O interior da Sé Velha é deslumbrantemente austero e a dimensão de sua nave principal se impõe, sendo igualmente relevantes as duas outras, laterais. De extraordinária feitura é o retábulo principal, rigorosamente excepcional nas dimensões e na grande unidade. De madeira dourada e policromada, data do início do século XVI, tendo sido o mais relevante construído em Portugal no período.
Ao sair, ainda vislumbrei as ameias, pois se tratava de uma Catedral que era também autêntica fortaleza. Continuei a subir ruelas, contornando as curvas até chegar ao destino, na Praça Central da Universidade. O espírito estava preparado para o recital que se daria logo após.
Parte considerável das cidades ou vilas medievais tem seu castelo construído no alto de morro ou colina mais proeminente. Pombal não é exceção e o magnífico castelo pode ser avistado à distância. Na região ocupada hoje pela cidade habitaram povos do período neolítico. Romanos e muçulmanos estiveram na urbe e deixaram marcas expressivas de suas culturas. No século XIX, os franceses ocuparam e saquearam a cidade, destruindo monumentos arquitetônicos relevantes. Foi apenas pelo fato de ser atravessada por ferrovias e estradas nacionais que o fluxo do progresso retornou à cidade.
Uma das figuras mais ilustres da história de Portugal e da Europa foi Sebastião José de Carvalho e Melo (1699-1782), o Marquês de Pombal, ministro do rei D. José. Com trajetória marcada por extremos absolutos, Pombal granjeou incontáveis inimigos, que emergiram após a morte de D. José. O desterro em Pombal foi o termo de seus dias.

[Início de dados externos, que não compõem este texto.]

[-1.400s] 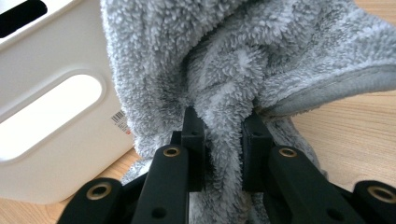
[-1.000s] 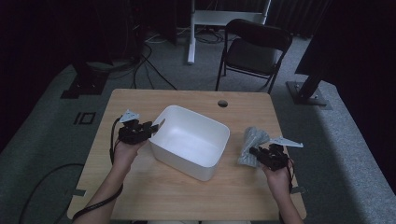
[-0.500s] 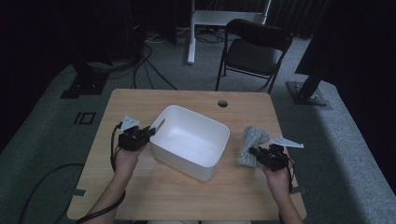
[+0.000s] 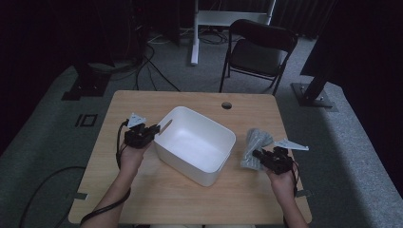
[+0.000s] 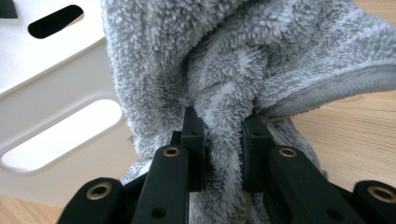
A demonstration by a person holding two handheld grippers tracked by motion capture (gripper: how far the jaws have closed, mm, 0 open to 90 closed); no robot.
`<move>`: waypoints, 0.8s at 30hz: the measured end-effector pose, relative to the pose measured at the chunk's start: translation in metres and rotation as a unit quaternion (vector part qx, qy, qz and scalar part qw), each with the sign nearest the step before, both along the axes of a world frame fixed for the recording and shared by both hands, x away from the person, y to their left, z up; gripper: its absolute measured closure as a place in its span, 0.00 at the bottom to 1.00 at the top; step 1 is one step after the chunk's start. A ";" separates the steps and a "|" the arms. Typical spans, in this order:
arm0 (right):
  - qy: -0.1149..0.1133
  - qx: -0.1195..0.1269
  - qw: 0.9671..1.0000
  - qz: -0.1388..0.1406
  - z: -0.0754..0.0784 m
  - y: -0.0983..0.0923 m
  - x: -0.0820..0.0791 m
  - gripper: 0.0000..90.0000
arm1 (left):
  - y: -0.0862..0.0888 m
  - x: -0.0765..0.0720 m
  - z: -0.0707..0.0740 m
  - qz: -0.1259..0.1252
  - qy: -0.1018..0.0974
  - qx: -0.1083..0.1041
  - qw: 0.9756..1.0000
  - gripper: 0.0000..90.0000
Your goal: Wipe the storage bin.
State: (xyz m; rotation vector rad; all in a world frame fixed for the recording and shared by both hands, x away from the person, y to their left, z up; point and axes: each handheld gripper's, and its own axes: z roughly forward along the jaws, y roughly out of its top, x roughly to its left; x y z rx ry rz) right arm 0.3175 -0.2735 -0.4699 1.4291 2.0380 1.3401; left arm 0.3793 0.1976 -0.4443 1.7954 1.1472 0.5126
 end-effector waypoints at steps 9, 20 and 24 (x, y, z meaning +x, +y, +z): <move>0.002 0.002 1.000 0.000 0.000 0.000 0.000 0.84 | -0.007 0.012 0.001 -0.013 -0.001 0.005 1.000 0.95; 0.000 0.002 1.000 -0.001 0.000 -0.002 -0.001 0.84 | -0.011 0.026 -0.001 -0.049 -0.015 0.011 0.999 0.95; -0.001 0.002 1.000 -0.001 0.000 -0.002 -0.001 0.84 | -0.012 0.031 -0.002 -0.058 -0.017 0.010 0.998 0.95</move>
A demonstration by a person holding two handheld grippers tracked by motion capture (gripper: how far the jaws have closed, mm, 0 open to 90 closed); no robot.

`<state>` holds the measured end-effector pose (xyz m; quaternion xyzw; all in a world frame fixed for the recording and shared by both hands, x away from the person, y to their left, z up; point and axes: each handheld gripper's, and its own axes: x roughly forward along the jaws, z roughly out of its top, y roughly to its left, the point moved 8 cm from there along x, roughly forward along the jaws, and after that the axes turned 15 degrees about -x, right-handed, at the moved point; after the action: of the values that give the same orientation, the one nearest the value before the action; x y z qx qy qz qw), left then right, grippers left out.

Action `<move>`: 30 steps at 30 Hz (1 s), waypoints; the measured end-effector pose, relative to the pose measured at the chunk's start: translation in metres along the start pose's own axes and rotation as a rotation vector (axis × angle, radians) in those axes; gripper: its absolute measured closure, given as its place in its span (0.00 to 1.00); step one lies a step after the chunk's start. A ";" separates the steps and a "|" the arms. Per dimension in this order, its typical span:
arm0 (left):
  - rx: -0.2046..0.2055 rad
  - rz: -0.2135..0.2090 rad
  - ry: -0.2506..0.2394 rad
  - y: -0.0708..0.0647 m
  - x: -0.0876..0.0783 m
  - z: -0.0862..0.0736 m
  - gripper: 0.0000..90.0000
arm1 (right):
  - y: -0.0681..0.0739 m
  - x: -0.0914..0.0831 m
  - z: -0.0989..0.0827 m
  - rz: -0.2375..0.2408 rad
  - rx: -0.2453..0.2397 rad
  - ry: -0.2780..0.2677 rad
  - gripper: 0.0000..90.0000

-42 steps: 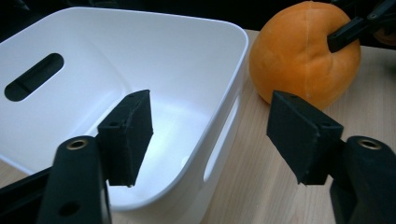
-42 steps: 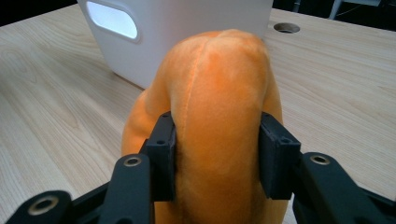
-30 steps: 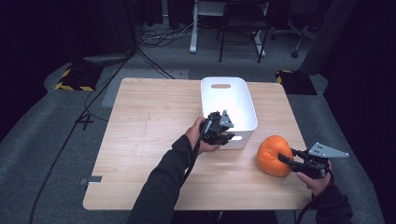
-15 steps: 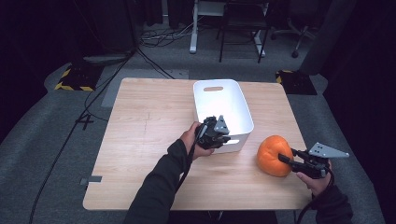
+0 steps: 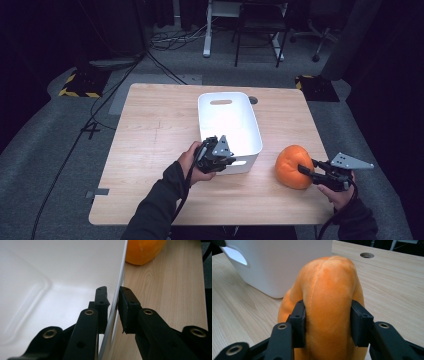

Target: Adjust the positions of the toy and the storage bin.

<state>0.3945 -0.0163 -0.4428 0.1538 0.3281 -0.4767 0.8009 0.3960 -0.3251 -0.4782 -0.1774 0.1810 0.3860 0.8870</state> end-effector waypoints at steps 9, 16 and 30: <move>-0.035 0.016 -0.080 0.002 -0.019 -0.002 0.71 | 0.000 0.000 0.000 0.000 -0.003 -0.002 0.61; -0.086 0.114 -0.154 0.008 -0.041 -0.004 0.42 | 0.000 0.000 0.000 0.003 -0.002 -0.002 0.61; -0.186 0.234 -0.210 0.029 -0.080 -0.035 0.21 | 0.000 0.001 0.000 0.004 -0.009 -0.002 0.61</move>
<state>0.3797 0.0702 -0.4166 0.0657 0.2651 -0.3615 0.8915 0.3963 -0.3245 -0.4787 -0.1808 0.1785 0.3890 0.8855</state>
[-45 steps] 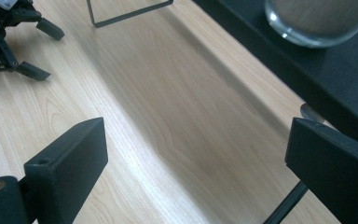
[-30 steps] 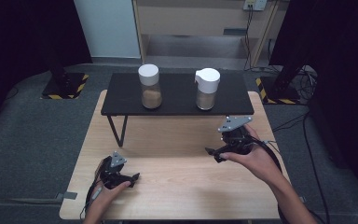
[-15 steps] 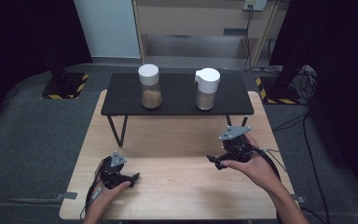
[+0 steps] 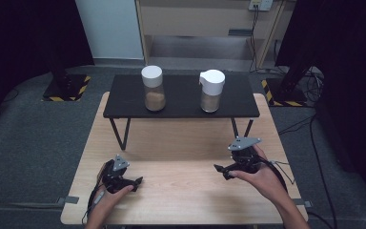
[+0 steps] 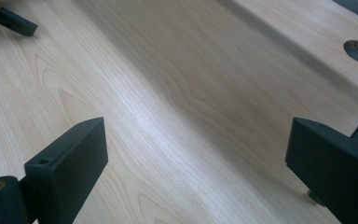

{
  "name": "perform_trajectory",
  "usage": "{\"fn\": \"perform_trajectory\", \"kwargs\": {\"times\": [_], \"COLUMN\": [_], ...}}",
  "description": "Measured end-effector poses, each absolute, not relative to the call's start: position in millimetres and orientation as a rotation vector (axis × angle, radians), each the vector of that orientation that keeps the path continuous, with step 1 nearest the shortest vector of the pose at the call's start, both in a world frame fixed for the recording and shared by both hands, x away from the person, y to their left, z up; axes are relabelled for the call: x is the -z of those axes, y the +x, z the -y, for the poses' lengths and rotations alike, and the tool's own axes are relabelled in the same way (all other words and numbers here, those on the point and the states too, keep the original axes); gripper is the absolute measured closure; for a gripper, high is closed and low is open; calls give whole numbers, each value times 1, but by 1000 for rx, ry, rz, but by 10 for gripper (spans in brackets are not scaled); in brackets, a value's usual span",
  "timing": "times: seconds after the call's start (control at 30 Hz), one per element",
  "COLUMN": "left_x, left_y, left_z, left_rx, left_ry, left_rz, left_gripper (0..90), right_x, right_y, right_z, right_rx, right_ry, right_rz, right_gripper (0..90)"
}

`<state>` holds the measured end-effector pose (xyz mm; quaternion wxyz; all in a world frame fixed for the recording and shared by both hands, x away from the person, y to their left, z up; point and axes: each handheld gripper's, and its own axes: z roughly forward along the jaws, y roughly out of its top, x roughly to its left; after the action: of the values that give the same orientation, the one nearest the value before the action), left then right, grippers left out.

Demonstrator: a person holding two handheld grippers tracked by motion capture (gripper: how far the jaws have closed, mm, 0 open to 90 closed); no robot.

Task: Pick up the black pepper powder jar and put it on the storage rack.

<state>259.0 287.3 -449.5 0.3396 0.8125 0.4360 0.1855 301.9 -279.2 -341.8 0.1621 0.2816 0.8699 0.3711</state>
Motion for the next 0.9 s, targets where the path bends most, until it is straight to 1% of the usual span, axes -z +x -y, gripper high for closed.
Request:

Se o Castelo medieval da urbe desperta a atenção do visitante, citemos a Igreja de Santa Maria do Castelo, construída na época do templário Gualdim Pais, reedificada em 1560 e destruída quando da invasão francesa. Vestígios atestam sua monumentalidade.
Não conhecia Pombal, cidade bela e rica em tradições populares e construções históricas. Foi grato prazer ter-me apresentado no Teatro-Cine que data do início do século XX, mas totalmente reformado. Uma excelente sala de espetáculos.
Fernando Martinho prepara seu doutoramento na Universidade de Coimbra sob a orientação segura do Professor José Maria Pedrosa Cardoso, sendo eu o co-orientador. Foi-nos buscar em Coimbra, mostrando-nos a bela Figueira da Foz. Do alto da Serra da Boa Viagem tem-se uma esplêndida visão da magnífica e extensa praia. Após, ouvi algumas de suas boas alunas do Conservatório da cidade. Dirigimo-nos a seguir a Pombal e nossa conversa sobre a tese em andamento era interrompida por comentários sobre a paisagem que passava diante de nossos olhos. Após o recital, uma ceia em casa do amigo, onde não faltaram boa companhia, pratos típicos e vinho generoso.
Regressamos ao Porto, epicentro quando de meus recitais acima de Lisboa. A casa da Professora Maria de Lurdes Álvares Ribeiro continua meu porto seguro na região do Douro. Lisboa é o próximo passo e duas apresentações estão marcadas na Academia de Amadores de Música. A tournée continua nessas terras lusitanas que fazem parte de meu ser.
My recitals in Coimbra and Pombal, two cities with a rich and well preserved past. The next step will be Lisbon, where my concert-tour in Portugal comes to an end with two performances.